Extracted data entries
______________________________

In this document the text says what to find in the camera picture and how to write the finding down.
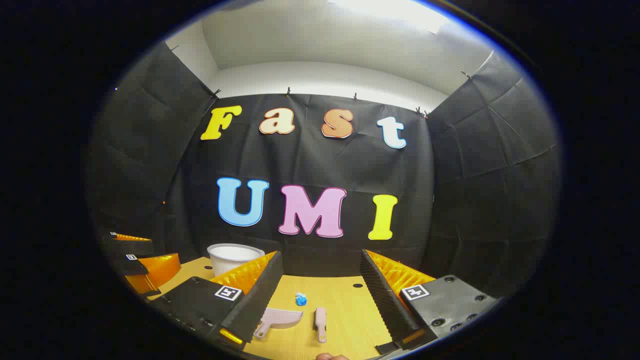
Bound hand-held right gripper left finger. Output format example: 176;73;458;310
161;251;284;348

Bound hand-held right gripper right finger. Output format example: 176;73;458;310
360;249;501;356

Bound mauve plastic dustpan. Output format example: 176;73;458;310
253;307;304;340

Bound white ribbed garbage bin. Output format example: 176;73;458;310
207;243;266;277

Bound small mauve broom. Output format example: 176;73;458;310
314;307;328;344

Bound yellow wooden desktop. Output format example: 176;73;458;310
147;256;401;360

______________________________

**Description of the task**
The line containing "Bound small mauve" and all lines after it, through the end of the entries above, are to be returned exactly and alone.

**Reply to the exercise**
Bound small mauve broom. Output format example: 176;73;458;310
314;307;328;344

Bound yellow wooden desktop. Output format example: 176;73;458;310
147;256;401;360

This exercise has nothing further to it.